Mechanisms for evolving hypervariability: the case of conopeptides.

Hypervariability is a prominent feature of large gene families that mediate interactions between organisms, such as venom-derived toxins or immunoglobulins. In order to study mechanisms for evolution of hypervariability, we examined an EST-generated assemblage of 170 distinct conopeptide sequences from the venoms of five species of marine Conus snails. These sequences were assigned to eight gene families, defined by conserved elements in the signal domain and untranslated regions. Order-of-magnitude differences were observed in the expression levels of individual conopeptides, with five to seven transcripts typically comprising over 50% of the sequenced clones in a given species.
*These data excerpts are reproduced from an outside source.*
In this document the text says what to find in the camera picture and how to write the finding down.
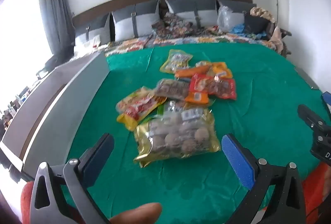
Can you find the grey curtain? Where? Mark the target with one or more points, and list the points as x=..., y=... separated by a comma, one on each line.
x=54, y=6

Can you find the white cloth bag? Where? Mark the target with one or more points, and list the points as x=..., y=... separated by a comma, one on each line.
x=86, y=45

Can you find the yellow-edged egg snack packet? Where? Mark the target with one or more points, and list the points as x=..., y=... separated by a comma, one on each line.
x=177, y=59

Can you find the person's left hand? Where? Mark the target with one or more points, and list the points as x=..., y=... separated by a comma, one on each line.
x=137, y=215

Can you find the grey and white pillow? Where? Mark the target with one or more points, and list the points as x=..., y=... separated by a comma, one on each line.
x=132, y=19
x=191, y=8
x=238, y=5
x=90, y=30

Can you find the green and white snack packet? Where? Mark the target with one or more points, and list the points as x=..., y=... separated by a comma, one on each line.
x=170, y=107

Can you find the pile of clothes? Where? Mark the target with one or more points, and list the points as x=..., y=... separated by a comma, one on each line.
x=261, y=13

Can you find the gold packet of round balls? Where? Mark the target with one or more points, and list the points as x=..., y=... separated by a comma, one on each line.
x=175, y=141

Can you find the brown leather chair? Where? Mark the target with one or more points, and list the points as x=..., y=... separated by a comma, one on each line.
x=285, y=42

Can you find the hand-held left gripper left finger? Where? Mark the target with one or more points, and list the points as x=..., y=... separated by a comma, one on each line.
x=99, y=159

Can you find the orange and yellow snack packet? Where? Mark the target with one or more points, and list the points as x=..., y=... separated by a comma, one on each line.
x=222, y=70

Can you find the yellow and red snack packet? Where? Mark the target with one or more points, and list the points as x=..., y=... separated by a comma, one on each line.
x=139, y=107

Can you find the dark patterned pillow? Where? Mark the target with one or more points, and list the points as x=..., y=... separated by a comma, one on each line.
x=173, y=24

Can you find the orange packet of dark meat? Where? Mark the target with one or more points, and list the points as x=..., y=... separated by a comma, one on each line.
x=170, y=89

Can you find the blue cloth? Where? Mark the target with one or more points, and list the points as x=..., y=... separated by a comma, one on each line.
x=238, y=29

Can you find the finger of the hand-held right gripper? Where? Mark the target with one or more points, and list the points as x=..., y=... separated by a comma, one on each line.
x=328, y=99
x=311, y=118

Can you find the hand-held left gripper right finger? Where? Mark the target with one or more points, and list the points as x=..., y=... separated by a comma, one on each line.
x=236, y=162

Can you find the person's red clothing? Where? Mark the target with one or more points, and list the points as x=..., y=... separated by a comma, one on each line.
x=318, y=193

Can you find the clear plastic bag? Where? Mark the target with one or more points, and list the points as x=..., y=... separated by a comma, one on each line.
x=227, y=18

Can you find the green cloth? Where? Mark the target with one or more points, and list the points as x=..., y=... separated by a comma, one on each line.
x=258, y=110

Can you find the black bag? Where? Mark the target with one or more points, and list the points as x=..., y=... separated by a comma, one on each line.
x=257, y=24

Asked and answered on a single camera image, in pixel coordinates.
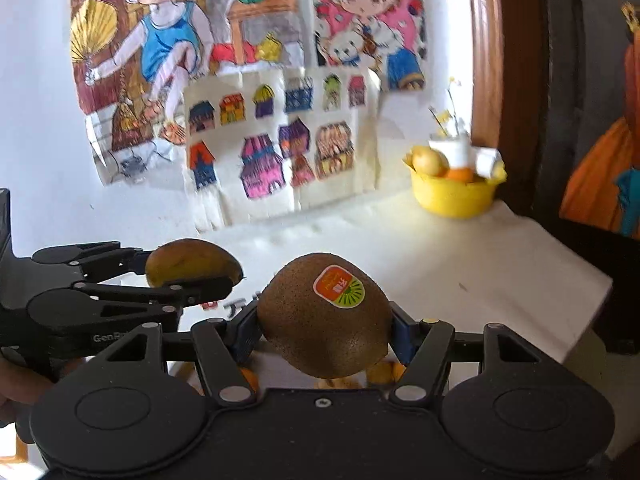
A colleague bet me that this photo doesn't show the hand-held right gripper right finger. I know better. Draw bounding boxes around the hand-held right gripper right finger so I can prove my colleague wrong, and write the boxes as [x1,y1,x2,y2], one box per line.
[385,302,551,407]

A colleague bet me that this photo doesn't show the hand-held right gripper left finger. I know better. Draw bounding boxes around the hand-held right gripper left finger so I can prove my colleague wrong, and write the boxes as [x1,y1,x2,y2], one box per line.
[90,305,262,407]

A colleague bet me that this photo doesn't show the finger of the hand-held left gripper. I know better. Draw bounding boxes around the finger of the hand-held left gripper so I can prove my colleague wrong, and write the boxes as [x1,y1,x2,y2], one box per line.
[75,275,235,324]
[77,245,154,282]

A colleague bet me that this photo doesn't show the yellow green mango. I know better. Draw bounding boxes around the yellow green mango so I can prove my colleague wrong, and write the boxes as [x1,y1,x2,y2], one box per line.
[144,238,245,289]

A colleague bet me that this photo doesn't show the brown kiwi with sticker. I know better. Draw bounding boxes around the brown kiwi with sticker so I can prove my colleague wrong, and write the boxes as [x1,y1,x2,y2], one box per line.
[256,253,395,379]

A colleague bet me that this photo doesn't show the person's left hand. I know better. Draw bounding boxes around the person's left hand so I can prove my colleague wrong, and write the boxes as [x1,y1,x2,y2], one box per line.
[0,359,57,431]

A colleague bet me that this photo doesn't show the small orange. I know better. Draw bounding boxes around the small orange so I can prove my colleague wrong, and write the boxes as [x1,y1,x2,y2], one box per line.
[235,367,261,394]
[366,359,407,387]

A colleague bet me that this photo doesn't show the white printed table mat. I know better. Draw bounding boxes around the white printed table mat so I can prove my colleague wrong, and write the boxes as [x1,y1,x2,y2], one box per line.
[167,199,614,396]

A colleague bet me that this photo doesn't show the yellow plastic bowl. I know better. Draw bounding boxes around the yellow plastic bowl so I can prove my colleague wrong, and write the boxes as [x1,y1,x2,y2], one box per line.
[404,157,508,220]

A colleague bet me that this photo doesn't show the colourful houses drawing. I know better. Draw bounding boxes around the colourful houses drawing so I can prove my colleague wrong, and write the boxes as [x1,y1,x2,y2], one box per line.
[182,67,382,227]

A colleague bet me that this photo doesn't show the yellow pear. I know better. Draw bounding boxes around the yellow pear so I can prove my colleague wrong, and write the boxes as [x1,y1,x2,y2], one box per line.
[410,145,450,179]

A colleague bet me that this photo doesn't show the white bottle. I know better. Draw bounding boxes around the white bottle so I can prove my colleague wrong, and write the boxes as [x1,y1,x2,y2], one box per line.
[429,132,474,169]

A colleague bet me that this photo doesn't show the white paper roll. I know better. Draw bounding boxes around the white paper roll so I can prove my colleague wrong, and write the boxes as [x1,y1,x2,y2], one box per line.
[472,147,502,177]

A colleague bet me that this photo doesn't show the yellow flower sprig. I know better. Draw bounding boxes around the yellow flower sprig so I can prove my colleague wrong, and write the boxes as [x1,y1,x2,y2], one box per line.
[428,76,469,137]

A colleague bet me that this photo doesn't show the boy with fan drawing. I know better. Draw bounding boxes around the boy with fan drawing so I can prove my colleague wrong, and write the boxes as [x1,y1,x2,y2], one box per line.
[69,0,314,187]

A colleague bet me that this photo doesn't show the orange dress girl painting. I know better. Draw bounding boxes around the orange dress girl painting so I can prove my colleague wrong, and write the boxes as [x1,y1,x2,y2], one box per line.
[558,0,640,242]

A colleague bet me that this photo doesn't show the girl with teddy bear drawing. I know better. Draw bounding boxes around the girl with teddy bear drawing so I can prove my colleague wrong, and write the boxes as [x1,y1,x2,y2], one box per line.
[311,0,429,94]

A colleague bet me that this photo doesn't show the brown wooden door frame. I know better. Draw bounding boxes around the brown wooden door frame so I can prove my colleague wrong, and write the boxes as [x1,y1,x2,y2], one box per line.
[466,0,504,152]

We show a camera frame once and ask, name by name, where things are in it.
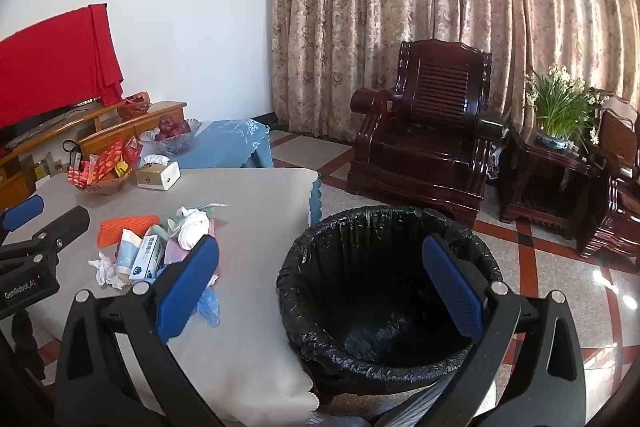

The conopeptide precursor alignments revealed four striking features peculiar to the mature peptide domain: (1) an accelerated rate of nucleotide substitution, (2) a bias for transversions over transitions in nucleotide substitutions, (3) a position-specific conservation of cysteine codons within the hypervariable region, and (4) a preponderance of nonsynonymous substitutions over synonymous substitutions. We propose that the first three observations argue for a mutator mechanism targeted to mature domains in conopeptide genes, combining a protective activity specific for cysteine codons and a mutagenic polymerase that exhibits transversion bias, such as DNA polymerase V. The high D:(n)/D:(s) ratio is consistent with positive or diversifying selection, and further analyses by intraspecific/interspecific gene tree contingency tests weakly support recent diversifying selection in the evolution of conopeptides. Since only the most highly expressed transcripts segregate in gene trees according to the feeding specificity of the species, diversifying selection might be acting primarily on these sequences. The combination of a targeted mutator mechanism to generate high variability with the subsequent action of diversifying selection on highly expressed variants might explain both the hypervariability of conopeptides and the large number of unique sequences per species.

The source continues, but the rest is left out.